After the first day is over, give your body a good night's sleep and rest, as it works best for recovery. You can speed up regeneration with other methods, such as a cold shower, massage using a massage gun or a massage roller, and there are a number of massage ointments on the market that accelerate regeneration. In short and well, a combination of everything - food, drink, sleep and massage - can help you wake up easier for the second race day.

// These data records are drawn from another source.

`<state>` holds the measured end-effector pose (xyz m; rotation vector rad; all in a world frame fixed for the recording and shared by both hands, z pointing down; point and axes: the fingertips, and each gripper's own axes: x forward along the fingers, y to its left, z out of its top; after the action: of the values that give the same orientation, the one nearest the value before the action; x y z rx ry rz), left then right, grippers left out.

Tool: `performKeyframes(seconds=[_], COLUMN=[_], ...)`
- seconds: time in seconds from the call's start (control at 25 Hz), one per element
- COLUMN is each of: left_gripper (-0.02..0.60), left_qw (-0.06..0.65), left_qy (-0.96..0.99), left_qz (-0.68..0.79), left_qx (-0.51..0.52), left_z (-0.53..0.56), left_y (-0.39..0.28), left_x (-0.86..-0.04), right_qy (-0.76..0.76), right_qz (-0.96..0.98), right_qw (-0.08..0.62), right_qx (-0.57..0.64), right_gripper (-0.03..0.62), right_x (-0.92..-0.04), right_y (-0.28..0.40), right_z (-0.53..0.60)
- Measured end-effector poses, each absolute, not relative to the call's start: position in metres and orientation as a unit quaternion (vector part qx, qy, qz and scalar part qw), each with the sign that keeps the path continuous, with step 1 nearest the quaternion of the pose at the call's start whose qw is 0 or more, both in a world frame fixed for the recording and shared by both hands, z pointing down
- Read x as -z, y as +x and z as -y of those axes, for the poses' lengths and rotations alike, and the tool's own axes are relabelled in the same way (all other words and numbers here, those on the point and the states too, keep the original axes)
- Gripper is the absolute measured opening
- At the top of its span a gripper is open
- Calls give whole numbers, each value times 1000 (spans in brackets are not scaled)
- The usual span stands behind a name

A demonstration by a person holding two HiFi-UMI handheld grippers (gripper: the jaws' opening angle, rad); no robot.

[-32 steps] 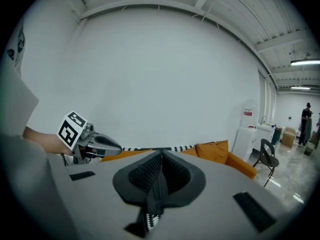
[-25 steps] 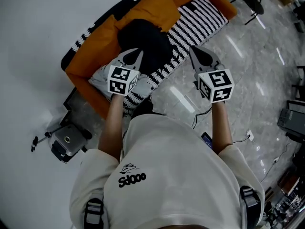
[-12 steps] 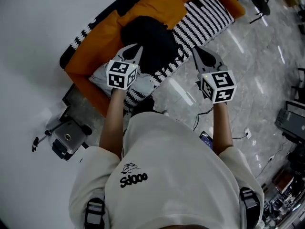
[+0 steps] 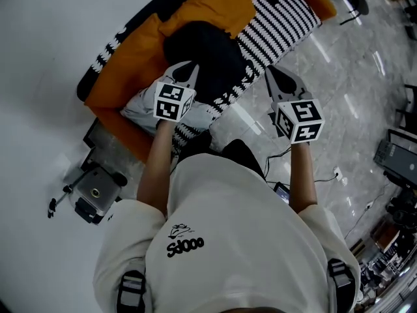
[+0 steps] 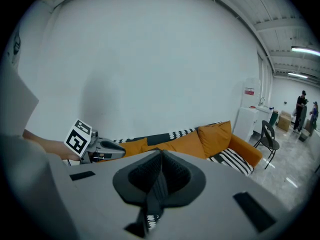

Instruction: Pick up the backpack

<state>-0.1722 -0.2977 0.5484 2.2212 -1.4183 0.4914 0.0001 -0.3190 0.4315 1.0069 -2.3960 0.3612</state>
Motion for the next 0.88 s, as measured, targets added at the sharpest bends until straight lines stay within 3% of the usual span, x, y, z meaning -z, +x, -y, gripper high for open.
performKeyframes(seconds=[0.28, 0.44, 0.88], left_gripper=[30, 103, 134], left_qw=[256, 261, 325], left_qy=[807, 810, 782], left_qz=[501, 495, 514], left_qx=[-181, -176, -140], left_z=[315, 327, 350], left_y=[-185, -183, -175], left_x=[-582, -598, -661], right_qy=[367, 359, 319], right_qz=[874, 873, 874], right_qw=[279, 284, 323], right_qx=[-152, -167, -172], right_gripper=[34, 34, 34], right_x=[-459, -482, -542], right_y=[-16, -23, -31], right_z=[332, 348, 392])
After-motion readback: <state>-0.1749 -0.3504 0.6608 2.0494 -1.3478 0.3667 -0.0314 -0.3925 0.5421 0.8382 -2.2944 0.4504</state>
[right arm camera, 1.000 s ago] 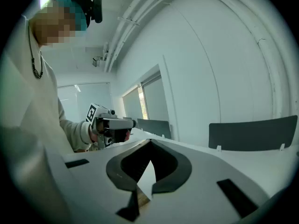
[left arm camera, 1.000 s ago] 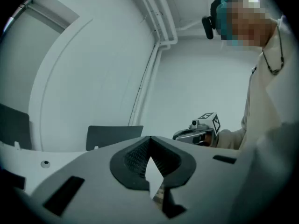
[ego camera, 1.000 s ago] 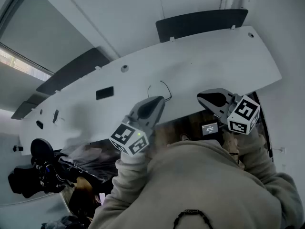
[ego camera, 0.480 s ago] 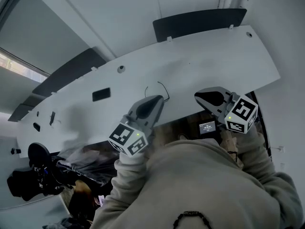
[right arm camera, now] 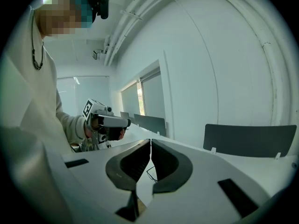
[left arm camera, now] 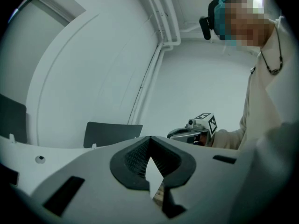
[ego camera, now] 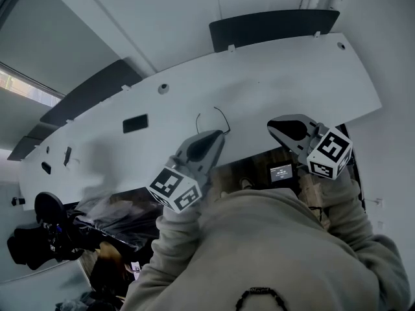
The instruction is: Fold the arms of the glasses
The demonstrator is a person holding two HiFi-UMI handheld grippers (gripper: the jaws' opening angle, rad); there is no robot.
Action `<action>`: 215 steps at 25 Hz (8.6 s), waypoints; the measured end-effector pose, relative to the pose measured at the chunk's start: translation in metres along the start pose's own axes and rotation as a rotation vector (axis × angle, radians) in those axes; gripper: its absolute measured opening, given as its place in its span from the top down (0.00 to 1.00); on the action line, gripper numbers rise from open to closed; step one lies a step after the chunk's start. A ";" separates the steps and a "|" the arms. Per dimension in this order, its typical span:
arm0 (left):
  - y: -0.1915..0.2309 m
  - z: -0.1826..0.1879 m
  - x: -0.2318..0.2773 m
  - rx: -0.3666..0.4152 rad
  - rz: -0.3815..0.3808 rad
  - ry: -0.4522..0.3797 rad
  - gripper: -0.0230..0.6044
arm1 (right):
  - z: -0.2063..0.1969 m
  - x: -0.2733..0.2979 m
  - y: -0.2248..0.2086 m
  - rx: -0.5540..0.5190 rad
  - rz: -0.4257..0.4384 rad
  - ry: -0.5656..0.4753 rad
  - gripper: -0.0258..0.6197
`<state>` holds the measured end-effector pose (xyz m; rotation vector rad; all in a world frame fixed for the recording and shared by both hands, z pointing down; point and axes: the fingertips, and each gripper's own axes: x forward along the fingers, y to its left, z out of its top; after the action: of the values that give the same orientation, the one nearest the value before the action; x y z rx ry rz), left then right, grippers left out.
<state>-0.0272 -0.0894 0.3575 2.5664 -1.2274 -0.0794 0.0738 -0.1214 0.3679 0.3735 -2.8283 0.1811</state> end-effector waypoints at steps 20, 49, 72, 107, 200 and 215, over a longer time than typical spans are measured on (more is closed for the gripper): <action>0.038 -0.029 -0.069 -0.139 0.172 -0.031 0.96 | -0.036 0.073 -0.003 -0.050 0.116 0.222 0.92; 0.048 -0.056 -0.185 -0.212 0.521 -0.113 0.95 | -0.135 0.214 0.007 -0.228 0.376 0.501 0.83; 0.036 -0.084 -0.245 -0.278 0.698 -0.119 0.96 | -0.303 0.261 0.007 -0.630 0.534 0.961 0.72; 0.039 -0.074 -0.240 -0.220 0.604 -0.122 0.96 | -0.225 0.240 0.036 -0.721 0.466 0.811 0.87; -0.039 0.037 0.025 0.633 -0.058 0.062 0.93 | 0.057 -0.018 0.129 0.232 0.575 0.035 0.87; -0.066 0.045 0.024 0.346 -0.179 -0.034 0.93 | 0.078 -0.028 0.124 0.171 0.540 -0.073 0.87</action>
<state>0.0300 -0.0796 0.2978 2.9807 -1.1016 0.0577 0.0458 -0.0081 0.2748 -0.3681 -2.9262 0.5278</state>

HEAD You may have trained, run as many kilometers as you want, but the head is one of the most important factors that will either stop you or help you finish the race. The question is - how do I train my head? There is no special recipe for this, and everyone has to be able to deal with this head on their own. The more races you do, the more you will get to know yourself and how you will react in certain situations. It is important to be able to prepare in advance for the fact that crises will come, and that there will also be thoughts of giving up the race. It is good to be able to accept these moments at that given moment and convince yourself, and your head, that the pain and the crisis will pass sooner or later and things will go well again. After all, no one wants to give up the race at the first crisis or the first puncture!
AFTER THE RACE Did you manage to complete all three races in one weekend? CONGRATULATIONS! You are fighters! Now it is necessary to give the body a really quality rest. We don't recommend throwing yourself into the next training session on Monday, but really take a few days off and focus on regeneration - sauna, massage, stretching, swimming,... The body had a large expenditure of energy, which you now have to send back to it in the form of quality food to regenerate as quickly as possible. Don't be afraid to eat, and don't be afraid to eat a lot!
After a few days of rest, you can slowly return to training, but remember that even if you feel rested, you may still have some accumulated fatigue in your muscles, so don't immediately want dizzying performances and return to training rather gradually from slow recovery runs. Your body will definitely thank you for it at your next race.